**Activity:** Entries follow. Return each line that contains the word "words".

··· Records for the task

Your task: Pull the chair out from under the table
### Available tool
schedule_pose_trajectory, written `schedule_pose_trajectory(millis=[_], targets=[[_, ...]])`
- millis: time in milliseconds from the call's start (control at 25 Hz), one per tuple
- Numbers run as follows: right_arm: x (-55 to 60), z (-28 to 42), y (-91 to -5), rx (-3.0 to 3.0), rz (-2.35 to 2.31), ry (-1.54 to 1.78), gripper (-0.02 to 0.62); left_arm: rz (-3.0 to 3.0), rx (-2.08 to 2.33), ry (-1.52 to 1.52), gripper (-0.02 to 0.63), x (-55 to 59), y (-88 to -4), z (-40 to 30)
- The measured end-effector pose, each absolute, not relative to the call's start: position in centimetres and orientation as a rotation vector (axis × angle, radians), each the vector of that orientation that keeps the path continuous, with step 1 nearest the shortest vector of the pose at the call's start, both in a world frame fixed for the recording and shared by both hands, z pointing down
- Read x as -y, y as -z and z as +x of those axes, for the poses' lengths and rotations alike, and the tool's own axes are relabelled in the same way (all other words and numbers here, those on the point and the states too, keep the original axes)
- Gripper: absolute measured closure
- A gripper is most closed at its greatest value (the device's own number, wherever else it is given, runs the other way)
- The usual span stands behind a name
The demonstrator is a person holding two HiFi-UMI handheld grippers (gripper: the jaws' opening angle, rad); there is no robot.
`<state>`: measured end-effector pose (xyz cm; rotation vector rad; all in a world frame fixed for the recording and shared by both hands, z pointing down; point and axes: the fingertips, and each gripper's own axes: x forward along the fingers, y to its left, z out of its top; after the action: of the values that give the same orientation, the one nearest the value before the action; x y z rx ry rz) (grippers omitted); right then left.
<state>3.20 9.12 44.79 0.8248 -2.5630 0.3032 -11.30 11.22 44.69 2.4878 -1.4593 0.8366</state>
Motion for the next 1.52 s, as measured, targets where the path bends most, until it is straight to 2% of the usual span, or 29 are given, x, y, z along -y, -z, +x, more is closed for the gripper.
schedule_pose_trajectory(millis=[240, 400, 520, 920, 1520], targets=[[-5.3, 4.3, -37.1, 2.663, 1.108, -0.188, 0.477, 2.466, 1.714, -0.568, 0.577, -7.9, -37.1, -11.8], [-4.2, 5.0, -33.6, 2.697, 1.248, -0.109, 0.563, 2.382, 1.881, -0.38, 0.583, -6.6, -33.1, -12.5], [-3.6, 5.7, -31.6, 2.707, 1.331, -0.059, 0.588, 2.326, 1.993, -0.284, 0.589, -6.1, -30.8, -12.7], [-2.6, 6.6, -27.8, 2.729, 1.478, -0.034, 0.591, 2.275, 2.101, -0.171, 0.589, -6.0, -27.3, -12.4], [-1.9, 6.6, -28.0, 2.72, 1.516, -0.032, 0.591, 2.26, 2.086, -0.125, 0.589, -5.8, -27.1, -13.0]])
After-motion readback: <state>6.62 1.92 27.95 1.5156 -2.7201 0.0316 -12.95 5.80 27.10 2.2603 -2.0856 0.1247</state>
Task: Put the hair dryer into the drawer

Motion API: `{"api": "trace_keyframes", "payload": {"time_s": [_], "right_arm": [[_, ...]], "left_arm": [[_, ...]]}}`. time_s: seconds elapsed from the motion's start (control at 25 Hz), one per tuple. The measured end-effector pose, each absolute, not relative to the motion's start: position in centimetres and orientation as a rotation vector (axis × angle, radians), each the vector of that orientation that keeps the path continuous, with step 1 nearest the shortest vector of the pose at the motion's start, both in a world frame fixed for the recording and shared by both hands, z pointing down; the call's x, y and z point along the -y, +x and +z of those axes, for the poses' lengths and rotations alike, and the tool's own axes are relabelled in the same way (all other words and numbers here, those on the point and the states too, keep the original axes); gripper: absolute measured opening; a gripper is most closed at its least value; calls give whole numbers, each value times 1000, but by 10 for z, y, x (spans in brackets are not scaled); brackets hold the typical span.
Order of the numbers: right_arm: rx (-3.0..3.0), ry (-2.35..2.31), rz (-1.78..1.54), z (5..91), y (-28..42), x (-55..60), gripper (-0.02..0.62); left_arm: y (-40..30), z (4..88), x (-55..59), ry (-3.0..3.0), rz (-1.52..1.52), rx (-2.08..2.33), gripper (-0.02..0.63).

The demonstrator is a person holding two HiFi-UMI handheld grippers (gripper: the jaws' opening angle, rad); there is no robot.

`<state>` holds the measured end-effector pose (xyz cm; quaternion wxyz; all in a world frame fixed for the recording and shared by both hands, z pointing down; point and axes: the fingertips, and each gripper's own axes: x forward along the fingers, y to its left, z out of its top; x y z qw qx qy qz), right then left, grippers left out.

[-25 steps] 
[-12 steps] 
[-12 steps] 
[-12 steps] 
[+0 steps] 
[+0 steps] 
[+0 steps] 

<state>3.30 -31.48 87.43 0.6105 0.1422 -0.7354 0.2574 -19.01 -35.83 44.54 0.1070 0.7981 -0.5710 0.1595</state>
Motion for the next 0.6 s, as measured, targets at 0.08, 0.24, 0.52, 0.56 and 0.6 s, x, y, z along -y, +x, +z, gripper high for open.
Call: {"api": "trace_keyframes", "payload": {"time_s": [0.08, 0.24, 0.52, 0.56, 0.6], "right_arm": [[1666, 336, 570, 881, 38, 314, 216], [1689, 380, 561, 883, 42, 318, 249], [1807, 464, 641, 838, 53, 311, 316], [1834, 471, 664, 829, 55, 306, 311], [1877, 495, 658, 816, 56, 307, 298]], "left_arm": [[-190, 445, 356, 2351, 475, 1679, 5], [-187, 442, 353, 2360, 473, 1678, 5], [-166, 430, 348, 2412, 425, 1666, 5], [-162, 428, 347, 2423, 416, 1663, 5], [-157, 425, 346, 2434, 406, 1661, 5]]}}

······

**Answer box:**
- Read x as -y, y as -z and z as +x of those axes, for the poses' lengths and rotations alike, and the tool's own axes are relabelled in the same way (all other words and numbers here, those on the point and the states too, keep the original axes)
Motion API: `{"api": "trace_keyframes", "payload": {"time_s": [_], "right_arm": [[_, ...]], "left_arm": [[_, ...]]}}`. time_s: seconds elapsed from the motion's start (control at 25 Hz), one per tuple. The measured end-effector pose, each absolute, not relative to the motion's start: position in centimetres and orientation as a rotation vector (axis × angle, radians), each the vector of that orientation that keeps the path continuous, with step 1 nearest the shortest vector of the pose at the motion's start, both in a world frame fixed for the recording and shared by both hands, z pointing down; the call's x, y and z point along the -y, +x and +z of those axes, for the poses' lengths and rotations alike, and the tool's own axes are relabelled in the same way (all other words and numbers here, those on the point and the states too, keep the original axes); gripper: absolute measured opening; a gripper is most closed at its least value; calls give whole numbers, each value times 1000, but by 10 for z, y, x (spans in brackets are not scaled); brackets hold the typical span.

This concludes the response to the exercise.